CVE-2026-26311: 
Envoy Analisi e mitigazione delle vulnerabilità

CVE-2026-26311 is a Use-After-Free (UAF) vulnerability in Envoy's HTTP connection manager (FilterManager) that enables "Zombie Stream Filter Execution" — where filter callbacks are invoked on HTTP streams that have already been logically reset and cleaned up. It was originally reported to the Google OSS VRP (Issue ID: 477542544) and publicly disclosed on March 10, 2026. Affected versions include Envoy prior to 1.34.13, 1.35.0–1.35.7, 1.36.0–1.36.4, and 1.37.0; fixed versions are 1.34.13, 1.35.8, 1.36.5, and 1.37.1. The CVSS v3.1 base score is 5.9 (Medium) (GitHub Advisory, Envoy Advisory).

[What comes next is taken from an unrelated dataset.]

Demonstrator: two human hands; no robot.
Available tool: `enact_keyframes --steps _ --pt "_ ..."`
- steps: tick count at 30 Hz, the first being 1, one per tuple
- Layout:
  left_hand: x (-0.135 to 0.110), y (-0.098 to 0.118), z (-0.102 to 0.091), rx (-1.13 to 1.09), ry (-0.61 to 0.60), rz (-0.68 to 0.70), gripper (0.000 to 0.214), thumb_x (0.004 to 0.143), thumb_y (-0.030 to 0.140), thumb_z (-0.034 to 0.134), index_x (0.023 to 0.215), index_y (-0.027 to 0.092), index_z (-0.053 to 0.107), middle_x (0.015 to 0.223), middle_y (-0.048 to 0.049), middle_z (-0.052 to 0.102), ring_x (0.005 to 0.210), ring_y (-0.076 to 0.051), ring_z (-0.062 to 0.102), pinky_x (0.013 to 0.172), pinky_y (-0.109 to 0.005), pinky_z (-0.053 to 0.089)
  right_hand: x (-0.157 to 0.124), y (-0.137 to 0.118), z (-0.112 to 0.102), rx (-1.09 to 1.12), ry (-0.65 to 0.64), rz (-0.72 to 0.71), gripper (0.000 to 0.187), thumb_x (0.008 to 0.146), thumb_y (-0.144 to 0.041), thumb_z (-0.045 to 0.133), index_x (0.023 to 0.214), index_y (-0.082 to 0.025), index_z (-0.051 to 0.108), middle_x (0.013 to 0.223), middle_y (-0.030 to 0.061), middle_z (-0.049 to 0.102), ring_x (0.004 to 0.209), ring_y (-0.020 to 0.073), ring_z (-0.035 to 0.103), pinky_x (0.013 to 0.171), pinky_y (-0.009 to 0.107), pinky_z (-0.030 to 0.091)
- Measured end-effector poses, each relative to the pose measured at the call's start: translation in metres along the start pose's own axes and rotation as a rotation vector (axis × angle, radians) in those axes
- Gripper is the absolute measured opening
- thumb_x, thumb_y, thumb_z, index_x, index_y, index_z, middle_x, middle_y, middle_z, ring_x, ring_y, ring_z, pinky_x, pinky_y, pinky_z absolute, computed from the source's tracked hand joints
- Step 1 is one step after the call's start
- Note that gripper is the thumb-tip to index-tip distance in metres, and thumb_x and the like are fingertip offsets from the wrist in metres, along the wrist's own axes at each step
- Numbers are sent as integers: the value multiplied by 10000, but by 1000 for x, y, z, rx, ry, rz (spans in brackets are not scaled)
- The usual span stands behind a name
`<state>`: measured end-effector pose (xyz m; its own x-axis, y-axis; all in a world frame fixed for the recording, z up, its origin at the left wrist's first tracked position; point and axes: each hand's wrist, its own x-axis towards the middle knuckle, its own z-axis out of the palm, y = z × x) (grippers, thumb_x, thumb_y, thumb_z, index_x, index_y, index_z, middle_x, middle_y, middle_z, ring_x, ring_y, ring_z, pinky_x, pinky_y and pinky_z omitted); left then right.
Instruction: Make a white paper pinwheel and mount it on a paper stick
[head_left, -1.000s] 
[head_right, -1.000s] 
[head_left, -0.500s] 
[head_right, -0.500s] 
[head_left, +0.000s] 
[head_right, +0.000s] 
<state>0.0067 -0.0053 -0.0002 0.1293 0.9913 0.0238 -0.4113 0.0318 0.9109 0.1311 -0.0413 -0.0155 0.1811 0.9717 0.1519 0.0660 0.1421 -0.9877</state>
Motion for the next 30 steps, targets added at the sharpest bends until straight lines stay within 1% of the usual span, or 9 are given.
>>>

The root cause (CWE-416: Use After Free) resides in source/common/http/filter_manager.cc within the FilterManager::decodeData method. When an HTTP/2 stream is reset (e.g., via StreamIdleTimeout, OverloadManager limits, or a filter-triggered local reset), onResetStream sets state_.saw_downstream_reset_ = true, calls onDestroy() on all filters (freeing their internal resources), and schedules the ActiveStream object for deferred deletion. However, because the ActiveStream object remains valid in memory during the deferred deletion window, a DATA frame arriving on the same stream in the same packet processing cycle causes the HTTP/2 codec to invoke ActiveStream::decodeData, which cascades to FilterManager::decodeData — which critically fails to check the saw_downstream_reset_ flag before iterating over decoder_filters_ and calling decodeData() on already-destroyed filter objects. The fix is to add an early-exit guard: if (state_.saw_downstream_reset_) { return; } at the start of FilterManager::decodeData. A public C++ unit test PoC (zombie_stream_poc_test.cc) deterministically reproduces the issue (Envoy Advisory).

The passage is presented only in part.